Look below for the line that contains "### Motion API", then copy it and each following line exactly, through and including the line that contains "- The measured".

Dataset items

^^^^

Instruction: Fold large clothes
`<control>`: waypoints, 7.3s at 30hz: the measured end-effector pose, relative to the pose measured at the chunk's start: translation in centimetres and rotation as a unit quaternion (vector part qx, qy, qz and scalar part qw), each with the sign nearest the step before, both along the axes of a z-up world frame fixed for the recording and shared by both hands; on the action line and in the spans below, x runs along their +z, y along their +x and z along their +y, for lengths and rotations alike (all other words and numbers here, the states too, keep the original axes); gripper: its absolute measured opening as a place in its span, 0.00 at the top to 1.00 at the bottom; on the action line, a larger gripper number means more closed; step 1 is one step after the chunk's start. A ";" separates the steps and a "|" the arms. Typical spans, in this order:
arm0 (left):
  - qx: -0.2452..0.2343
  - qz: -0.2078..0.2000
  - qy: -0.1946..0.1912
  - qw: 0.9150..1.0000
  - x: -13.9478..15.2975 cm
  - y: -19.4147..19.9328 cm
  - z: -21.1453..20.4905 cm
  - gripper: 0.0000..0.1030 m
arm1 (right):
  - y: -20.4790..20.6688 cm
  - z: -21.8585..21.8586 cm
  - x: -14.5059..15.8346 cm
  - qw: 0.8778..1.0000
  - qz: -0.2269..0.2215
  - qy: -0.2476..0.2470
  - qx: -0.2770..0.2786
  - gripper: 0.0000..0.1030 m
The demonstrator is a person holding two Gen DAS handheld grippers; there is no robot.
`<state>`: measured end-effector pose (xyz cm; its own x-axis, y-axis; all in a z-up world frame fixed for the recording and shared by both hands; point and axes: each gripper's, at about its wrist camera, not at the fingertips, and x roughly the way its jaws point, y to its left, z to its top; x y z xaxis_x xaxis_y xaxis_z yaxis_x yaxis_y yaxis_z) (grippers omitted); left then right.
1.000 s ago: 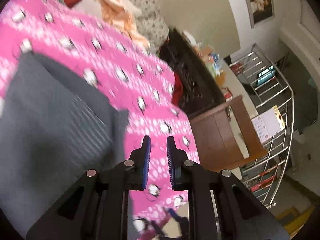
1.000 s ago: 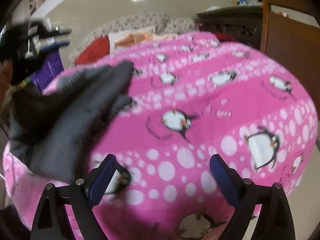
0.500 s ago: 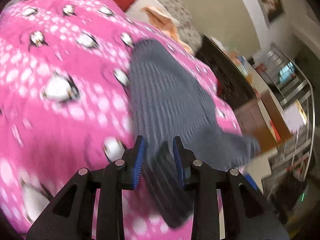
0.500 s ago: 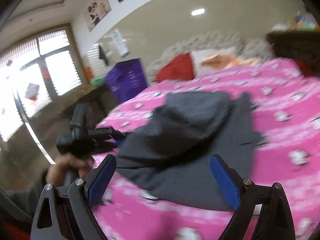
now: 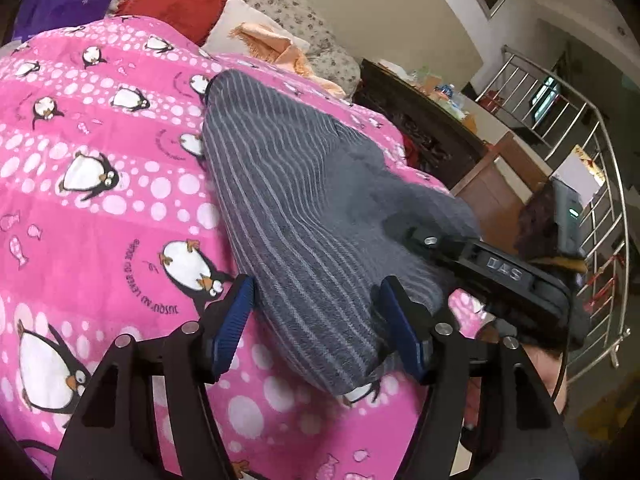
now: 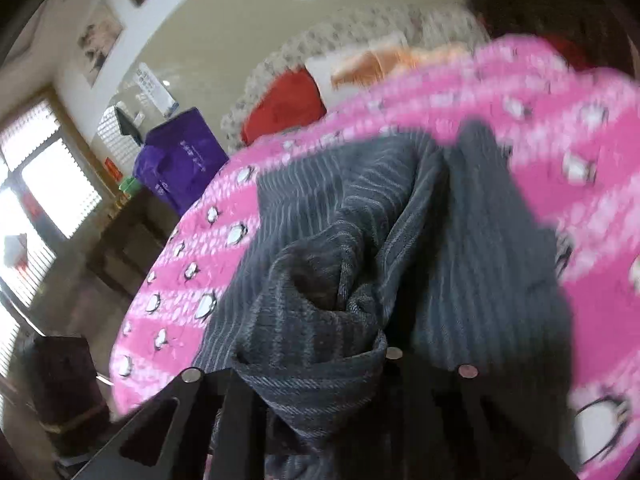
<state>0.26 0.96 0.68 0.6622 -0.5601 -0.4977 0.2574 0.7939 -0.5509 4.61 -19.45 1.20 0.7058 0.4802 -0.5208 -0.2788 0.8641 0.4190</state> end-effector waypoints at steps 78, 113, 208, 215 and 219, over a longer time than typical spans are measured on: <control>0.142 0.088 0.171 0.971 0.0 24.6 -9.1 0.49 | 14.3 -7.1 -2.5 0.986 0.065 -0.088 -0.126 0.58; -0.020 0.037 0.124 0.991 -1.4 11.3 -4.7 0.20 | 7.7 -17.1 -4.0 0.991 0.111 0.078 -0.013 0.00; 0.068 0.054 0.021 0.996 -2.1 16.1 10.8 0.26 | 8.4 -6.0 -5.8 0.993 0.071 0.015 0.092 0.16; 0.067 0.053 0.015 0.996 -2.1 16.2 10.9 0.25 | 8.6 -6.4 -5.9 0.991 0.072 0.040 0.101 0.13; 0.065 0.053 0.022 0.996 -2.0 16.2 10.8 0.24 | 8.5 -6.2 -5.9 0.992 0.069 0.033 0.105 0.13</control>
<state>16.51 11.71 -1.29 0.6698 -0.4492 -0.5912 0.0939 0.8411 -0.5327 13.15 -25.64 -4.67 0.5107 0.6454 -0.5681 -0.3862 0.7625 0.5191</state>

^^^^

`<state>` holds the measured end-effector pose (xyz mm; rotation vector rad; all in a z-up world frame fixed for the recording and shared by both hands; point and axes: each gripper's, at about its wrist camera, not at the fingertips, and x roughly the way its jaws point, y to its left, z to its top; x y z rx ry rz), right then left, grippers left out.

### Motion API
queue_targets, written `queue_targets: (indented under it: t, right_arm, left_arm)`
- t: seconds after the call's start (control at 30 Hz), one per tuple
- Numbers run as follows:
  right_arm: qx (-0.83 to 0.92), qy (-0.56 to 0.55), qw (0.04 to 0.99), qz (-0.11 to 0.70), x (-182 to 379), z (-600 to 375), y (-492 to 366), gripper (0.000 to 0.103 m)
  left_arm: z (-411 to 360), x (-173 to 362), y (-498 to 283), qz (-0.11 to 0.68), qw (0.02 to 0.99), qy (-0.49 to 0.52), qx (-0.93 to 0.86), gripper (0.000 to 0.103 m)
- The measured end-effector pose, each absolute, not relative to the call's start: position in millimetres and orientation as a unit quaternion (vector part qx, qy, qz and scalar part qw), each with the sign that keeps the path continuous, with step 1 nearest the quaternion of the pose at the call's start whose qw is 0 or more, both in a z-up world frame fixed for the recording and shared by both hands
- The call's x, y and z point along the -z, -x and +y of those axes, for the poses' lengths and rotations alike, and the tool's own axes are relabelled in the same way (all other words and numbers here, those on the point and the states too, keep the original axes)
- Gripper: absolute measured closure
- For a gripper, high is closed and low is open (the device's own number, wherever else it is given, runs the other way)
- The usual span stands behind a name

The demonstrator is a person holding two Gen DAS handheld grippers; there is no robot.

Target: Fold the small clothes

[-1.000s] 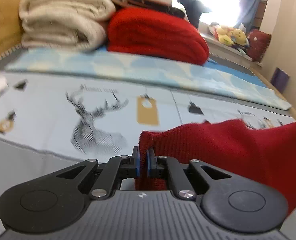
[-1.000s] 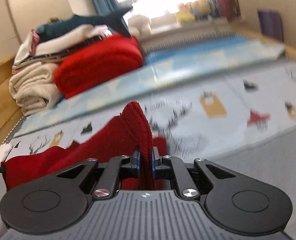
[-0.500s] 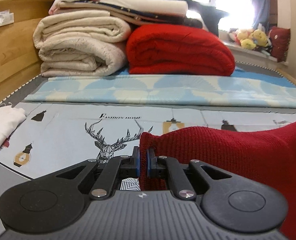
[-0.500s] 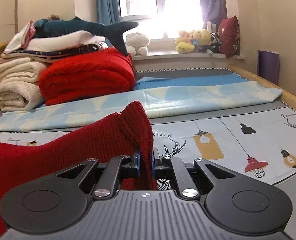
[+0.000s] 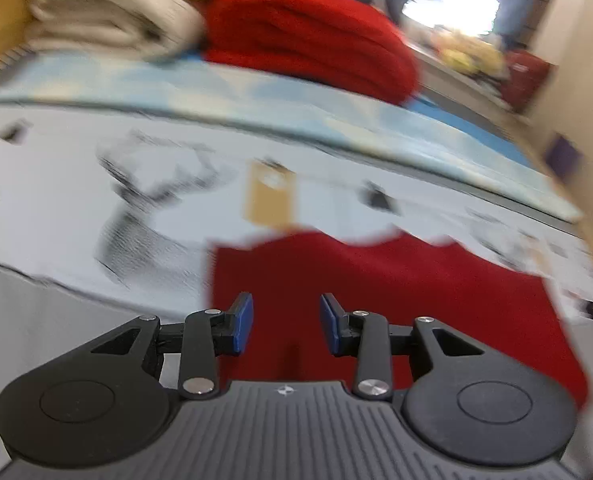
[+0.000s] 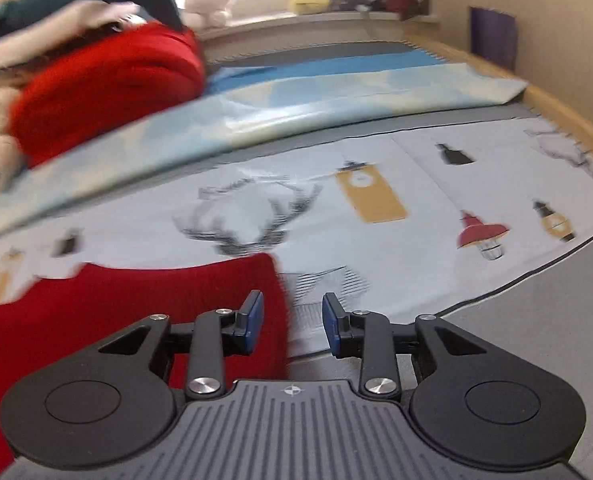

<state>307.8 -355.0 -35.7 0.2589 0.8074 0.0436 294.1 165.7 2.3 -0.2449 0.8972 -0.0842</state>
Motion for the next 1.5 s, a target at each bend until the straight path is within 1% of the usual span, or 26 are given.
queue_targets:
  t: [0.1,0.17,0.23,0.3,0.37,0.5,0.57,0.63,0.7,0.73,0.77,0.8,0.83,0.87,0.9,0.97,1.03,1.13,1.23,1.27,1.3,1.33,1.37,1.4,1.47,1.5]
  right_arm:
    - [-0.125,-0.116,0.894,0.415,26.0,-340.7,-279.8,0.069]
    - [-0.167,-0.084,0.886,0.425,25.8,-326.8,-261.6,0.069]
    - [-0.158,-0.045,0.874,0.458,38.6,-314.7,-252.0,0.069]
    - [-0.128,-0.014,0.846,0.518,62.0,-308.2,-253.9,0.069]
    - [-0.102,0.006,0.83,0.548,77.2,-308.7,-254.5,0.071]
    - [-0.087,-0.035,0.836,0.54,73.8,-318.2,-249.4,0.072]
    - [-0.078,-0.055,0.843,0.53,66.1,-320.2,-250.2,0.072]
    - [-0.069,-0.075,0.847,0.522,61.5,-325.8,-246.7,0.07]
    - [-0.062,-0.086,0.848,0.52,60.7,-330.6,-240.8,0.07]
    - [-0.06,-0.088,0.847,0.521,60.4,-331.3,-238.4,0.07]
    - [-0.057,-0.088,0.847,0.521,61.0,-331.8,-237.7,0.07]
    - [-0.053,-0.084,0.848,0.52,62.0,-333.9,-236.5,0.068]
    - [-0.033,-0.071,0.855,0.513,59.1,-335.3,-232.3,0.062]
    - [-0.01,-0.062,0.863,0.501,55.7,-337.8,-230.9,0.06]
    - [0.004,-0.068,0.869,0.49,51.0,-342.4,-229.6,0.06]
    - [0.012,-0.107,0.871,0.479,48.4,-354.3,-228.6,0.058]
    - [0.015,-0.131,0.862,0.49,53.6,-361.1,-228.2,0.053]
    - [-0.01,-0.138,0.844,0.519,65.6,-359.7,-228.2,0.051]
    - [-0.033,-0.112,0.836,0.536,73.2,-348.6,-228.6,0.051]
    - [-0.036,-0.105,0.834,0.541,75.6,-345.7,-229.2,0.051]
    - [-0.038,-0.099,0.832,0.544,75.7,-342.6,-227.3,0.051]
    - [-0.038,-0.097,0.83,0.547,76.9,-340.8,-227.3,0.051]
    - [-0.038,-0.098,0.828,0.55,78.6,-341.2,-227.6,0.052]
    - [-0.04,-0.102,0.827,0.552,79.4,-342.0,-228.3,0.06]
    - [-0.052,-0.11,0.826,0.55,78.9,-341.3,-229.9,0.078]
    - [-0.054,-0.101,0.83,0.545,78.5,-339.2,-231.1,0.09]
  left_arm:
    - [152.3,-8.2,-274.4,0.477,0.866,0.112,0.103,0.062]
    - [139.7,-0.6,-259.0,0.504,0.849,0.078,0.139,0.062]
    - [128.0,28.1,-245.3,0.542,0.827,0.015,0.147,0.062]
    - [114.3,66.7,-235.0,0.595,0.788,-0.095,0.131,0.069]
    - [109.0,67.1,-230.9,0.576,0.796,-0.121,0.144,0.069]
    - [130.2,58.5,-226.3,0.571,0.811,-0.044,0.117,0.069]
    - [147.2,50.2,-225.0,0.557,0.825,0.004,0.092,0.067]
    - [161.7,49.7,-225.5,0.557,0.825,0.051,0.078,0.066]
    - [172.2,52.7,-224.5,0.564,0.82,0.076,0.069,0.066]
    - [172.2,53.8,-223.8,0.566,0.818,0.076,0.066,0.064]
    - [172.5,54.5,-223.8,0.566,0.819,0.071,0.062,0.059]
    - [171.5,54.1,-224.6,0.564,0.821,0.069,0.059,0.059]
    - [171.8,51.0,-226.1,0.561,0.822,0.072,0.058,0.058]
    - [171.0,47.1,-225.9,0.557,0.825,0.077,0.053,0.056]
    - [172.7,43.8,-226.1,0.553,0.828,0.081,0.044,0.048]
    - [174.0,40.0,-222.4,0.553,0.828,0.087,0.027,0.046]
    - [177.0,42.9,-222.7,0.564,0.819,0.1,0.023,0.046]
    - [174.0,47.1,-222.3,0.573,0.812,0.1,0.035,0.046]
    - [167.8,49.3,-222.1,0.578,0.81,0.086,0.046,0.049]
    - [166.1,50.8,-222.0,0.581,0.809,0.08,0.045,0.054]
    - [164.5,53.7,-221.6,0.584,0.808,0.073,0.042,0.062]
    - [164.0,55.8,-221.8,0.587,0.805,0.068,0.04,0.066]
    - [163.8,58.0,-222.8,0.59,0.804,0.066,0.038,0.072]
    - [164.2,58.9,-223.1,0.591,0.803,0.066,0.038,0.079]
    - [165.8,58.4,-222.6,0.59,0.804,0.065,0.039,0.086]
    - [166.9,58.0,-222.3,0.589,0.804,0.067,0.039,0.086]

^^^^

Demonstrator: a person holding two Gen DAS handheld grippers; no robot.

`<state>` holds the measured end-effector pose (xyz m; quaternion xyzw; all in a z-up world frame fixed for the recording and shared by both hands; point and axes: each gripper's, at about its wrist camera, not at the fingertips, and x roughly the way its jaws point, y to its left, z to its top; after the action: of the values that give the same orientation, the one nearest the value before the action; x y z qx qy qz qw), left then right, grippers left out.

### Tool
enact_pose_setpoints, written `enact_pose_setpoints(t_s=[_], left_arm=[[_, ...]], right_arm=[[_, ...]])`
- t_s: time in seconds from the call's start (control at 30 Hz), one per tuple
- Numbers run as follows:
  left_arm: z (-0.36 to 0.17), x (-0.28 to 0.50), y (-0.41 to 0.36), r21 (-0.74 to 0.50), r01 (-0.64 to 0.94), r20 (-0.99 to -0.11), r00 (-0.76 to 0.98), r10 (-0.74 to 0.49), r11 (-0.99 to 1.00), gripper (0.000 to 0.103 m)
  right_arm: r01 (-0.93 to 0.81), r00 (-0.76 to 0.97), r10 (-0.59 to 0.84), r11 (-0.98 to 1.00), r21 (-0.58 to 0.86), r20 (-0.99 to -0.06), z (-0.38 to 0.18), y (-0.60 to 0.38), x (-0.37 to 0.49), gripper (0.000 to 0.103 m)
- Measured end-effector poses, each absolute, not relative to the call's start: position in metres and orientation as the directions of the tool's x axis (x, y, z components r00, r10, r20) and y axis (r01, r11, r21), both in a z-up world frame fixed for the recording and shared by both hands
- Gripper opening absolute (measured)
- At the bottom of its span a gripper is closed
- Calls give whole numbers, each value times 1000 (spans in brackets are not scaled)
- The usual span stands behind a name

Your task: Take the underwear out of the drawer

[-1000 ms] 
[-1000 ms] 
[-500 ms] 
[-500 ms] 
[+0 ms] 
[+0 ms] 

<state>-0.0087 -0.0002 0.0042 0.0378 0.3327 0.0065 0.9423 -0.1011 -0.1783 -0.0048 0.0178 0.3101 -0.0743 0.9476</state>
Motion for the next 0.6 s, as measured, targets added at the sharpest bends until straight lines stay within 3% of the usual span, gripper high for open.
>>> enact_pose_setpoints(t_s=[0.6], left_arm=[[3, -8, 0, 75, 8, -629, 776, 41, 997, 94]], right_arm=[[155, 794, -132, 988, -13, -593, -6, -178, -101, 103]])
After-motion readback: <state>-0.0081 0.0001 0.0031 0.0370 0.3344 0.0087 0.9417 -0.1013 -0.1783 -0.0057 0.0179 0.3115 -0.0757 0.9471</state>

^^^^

» Answer to the exercise
### Motion API
queue_targets, written `queue_targets: (indented under it: t, right_arm, left_arm)`
- t: seconds after the call's start (control at 30 Hz), one per tuple
- Numbers run as follows:
  right_arm: qx (-0.83 to 0.92), qy (-0.56 to 0.55), qw (0.04 to 0.99), qz (-0.11 to 0.70), x (-182 to 379), z (-600 to 375), y (-492 to 366), gripper (0.000 to 0.103 m)
  left_arm: z (-411 to 360), x (-173 to 362), y (-498 to 283), qz (-0.11 to 0.68), qw (0.02 to 0.99), qy (-0.49 to 0.52), qx (-0.93 to 0.86), gripper (0.000 to 0.103 m)
- The measured end-effector pose, each absolute, not relative to the call's start: position in millimetres and orientation as a unit quaternion (vector part qx, qy, qz and scalar part qw), each with the sign that keeps the path continuous, with step 1 nearest the quaternion of the pose at the call's start whose qw is 0 or more, both in a z-up world frame fixed for the recording and shared by both hands

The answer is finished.